In hand drawn maps and spreadsheets, Benjamin recorded how many miles they drove, and how much money they spent on gas, entertainment, and food (10 cents for a donut). Flipping through the decades of photos, fashion trends and film technology evolve. Kids become adults and the Grahams grow gray. Benjamin is almost always wearing shorts. It’s impossible to discern what they’re enjoying more while out on the road: looking at the sights, or at each other.

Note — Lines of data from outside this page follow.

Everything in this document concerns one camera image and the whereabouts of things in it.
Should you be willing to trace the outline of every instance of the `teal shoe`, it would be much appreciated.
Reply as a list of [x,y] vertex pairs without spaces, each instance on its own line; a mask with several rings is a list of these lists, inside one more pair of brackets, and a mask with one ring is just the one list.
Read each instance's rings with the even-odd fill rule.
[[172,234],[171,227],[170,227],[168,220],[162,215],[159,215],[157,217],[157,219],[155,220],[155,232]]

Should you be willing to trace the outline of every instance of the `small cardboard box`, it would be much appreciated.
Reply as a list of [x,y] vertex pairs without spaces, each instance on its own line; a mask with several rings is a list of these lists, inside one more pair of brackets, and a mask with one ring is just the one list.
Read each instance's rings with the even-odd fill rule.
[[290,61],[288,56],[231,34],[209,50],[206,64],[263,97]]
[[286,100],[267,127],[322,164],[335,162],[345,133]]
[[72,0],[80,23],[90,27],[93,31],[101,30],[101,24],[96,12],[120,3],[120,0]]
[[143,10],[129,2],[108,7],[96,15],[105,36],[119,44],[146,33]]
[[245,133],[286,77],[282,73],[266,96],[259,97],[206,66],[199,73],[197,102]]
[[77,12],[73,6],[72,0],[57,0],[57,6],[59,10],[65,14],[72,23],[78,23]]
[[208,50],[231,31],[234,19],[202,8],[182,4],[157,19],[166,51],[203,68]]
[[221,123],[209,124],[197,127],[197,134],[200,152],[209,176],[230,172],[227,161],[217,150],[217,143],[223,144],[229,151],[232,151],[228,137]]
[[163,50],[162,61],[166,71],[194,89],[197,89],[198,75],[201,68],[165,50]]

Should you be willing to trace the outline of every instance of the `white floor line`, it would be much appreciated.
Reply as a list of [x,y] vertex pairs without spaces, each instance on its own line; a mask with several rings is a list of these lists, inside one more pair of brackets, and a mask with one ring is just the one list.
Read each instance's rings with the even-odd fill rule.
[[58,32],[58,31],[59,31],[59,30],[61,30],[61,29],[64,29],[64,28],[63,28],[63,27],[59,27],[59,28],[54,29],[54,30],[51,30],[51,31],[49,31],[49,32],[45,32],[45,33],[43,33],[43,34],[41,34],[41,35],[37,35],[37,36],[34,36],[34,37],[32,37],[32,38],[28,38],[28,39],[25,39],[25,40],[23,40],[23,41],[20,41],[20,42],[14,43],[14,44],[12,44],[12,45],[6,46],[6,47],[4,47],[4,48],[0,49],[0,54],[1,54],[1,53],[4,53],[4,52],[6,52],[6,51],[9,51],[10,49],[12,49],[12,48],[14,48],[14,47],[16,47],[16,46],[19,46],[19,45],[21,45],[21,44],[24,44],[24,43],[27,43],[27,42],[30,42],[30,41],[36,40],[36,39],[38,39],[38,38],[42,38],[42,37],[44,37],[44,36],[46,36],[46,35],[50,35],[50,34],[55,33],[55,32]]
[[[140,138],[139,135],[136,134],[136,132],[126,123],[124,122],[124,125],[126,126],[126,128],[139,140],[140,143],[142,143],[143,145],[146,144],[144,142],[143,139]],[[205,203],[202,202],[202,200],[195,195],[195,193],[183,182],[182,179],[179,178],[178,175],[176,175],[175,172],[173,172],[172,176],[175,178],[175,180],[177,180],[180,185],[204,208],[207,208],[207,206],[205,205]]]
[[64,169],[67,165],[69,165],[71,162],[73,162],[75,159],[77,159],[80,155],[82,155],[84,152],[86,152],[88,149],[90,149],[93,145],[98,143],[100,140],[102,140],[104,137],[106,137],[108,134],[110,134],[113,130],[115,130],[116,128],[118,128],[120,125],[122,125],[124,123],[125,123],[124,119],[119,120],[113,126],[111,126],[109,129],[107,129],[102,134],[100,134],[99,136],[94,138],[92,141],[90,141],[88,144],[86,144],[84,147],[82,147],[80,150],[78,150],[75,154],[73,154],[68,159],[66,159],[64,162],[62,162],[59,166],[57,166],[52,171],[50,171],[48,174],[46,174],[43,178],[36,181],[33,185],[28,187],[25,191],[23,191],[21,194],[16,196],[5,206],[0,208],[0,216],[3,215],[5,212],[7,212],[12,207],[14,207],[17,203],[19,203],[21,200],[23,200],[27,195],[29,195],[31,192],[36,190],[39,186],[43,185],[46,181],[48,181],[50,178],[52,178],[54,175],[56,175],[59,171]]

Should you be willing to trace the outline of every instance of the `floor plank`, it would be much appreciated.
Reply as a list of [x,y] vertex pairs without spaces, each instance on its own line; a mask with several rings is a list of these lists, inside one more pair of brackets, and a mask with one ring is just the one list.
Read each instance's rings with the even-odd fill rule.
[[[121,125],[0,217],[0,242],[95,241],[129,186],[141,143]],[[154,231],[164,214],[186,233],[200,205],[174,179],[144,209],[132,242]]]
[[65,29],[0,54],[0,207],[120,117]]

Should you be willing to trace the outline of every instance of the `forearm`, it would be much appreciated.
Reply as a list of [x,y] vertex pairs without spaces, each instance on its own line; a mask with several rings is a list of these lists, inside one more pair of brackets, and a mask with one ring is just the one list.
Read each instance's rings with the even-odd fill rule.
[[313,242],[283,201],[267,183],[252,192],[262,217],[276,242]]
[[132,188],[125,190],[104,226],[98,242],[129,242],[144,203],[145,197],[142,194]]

Brown has spent these past years trying to recreate some of her grandparents’ original routes. She camps at state parks to save money, and travels by RV when she can. She has retraced their steps both to see what has and what hasn’t changed throughout the years. California’s giant Trees of Mystery may tower a bit higher over Brown today than they did when her grandparents visited, but the attraction remains mostly unchanged by time. She says she placed her hand on Paul Bunyan’s big blue ox and thought about everyone who found themselves in the exact spot before her—and all those trips yet to be planned, on purpose or otherwise.
Thousands of miles and memories later, Brown knows firsthand that “No trip ever goes exactly as planned.” She compares traveling to playing a pinball machine—every shot is different. “But nothing’s really changed,” Brown says. “We’re all trying to make something and have it stay. I just hope that something I did or said or shared will be enough to make someone else curious.”